As for other alternatives and costs, that company owned by the space man is offering it at 99$ a month, but you have to buy the dish for about 500$ and install it yourself. Its a bigger up front cost, but with traditional satellite, you get locked into plans for years to pay for the installation. So it equals the same about im sure. So the biggest financial issue is getting someone to set it up for you if youre unable too
While I also love Hughes, I have greater internet needs than can be provided, and right this minute im paying 140$ a month something that runs pretty fast, or becomes Space Dial Up.

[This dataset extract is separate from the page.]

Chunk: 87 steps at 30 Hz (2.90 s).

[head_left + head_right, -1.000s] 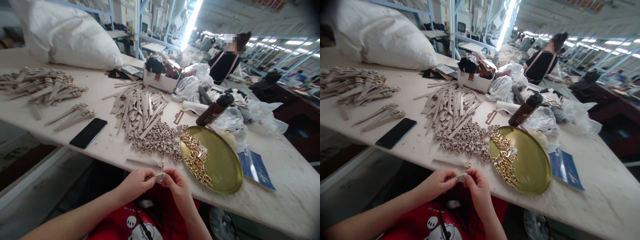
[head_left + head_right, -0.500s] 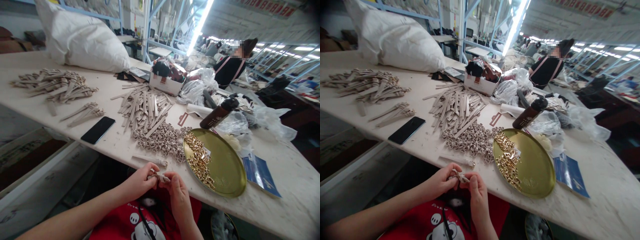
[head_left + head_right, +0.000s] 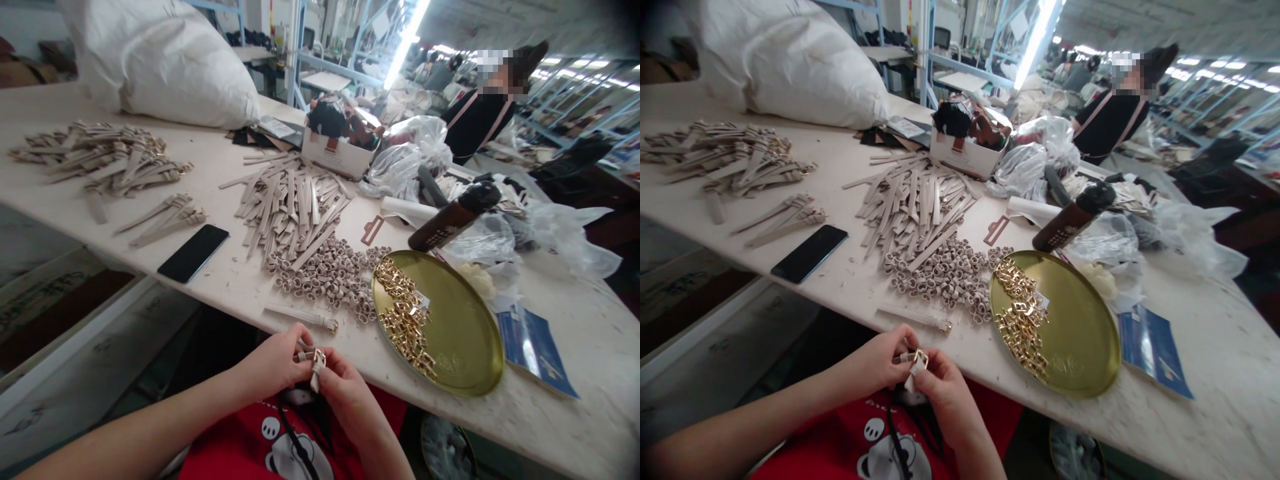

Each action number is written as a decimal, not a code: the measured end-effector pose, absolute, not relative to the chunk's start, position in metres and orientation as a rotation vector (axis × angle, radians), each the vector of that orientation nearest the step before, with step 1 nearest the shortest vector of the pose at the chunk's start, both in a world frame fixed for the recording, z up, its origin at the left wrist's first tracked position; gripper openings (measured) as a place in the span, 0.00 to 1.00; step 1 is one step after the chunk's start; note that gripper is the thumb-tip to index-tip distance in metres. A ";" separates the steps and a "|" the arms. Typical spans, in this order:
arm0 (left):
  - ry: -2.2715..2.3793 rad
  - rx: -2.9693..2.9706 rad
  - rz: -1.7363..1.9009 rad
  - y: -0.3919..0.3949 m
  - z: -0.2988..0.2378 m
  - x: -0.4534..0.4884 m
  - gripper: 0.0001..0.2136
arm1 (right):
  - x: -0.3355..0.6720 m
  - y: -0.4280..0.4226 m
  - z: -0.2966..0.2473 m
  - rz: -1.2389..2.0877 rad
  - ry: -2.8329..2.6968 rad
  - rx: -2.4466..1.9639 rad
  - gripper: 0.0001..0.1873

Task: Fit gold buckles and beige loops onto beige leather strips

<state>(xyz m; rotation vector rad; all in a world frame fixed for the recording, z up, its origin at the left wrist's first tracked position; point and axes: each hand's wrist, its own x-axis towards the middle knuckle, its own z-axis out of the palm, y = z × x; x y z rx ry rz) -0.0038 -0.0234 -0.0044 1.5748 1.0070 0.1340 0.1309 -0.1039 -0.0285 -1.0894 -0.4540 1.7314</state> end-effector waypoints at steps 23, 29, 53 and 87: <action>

Im not able to get on bloody Facebook, I can barely load Wikipedia, and dont even think about running youtube videos in 180p on DIAL UP. They really messed up not having the EchoStar XXIV built and launched in 2020-2021 like what was originally planned. Corporate let Space Man build and space-fling over 2000 little fast internet satellites, and ive seen videos of people building satellites, they wear bio-suits most of the time. The Pandemic was not an excuse for that! Awful move, I want to buy some Hughes stock so I can yell at the board about this. I feel like they just surrendered to Mars Colony Man
@ecoalex2 wrote:
So I can expect increasingly slower speeds. I keep seeing the Hughesnet ads, they tout speeds subscribers will get. Buying tokens also will not help then.There needs to be a proviso as in the drug ads 🙂 (may cause cancer, death )
Overall, probably, but things can change, and maybe the new bird will help in the same way that the last satellite did. New subscribers came on, of course, but some Gen4 subscribers chose to upgrade to Gen 5, and many of them were moved to the new sat.
On a separate topic, Mint here too. Not on a regular basis, as my main computer is a Mac, but as a hobby type thing. I've been fiddling with the Live USB thing of 20.2 Cinnamon (Edge) and MATE with my mini PCs.
Another bird is going up next year. How much of its capacity will be designated for the US, however, I don't know. However, that new bird may only help lessen the impact for a time, not solve it. And there's no other way to increase capacity. Once a bird it is up, that's it. Its throughput is pretty much set in stone.
The main problem is streaming. HughesNet was never designed to handle so many people doing something so bandwidth intensive so often. And the more people that do so, the more congested the system becomes. But nearly everything else we do online is becoming more bandwidth intensive, so it's not just the streaming, though that is, by far, the most impactful.
Could you post a screenshot of the error message?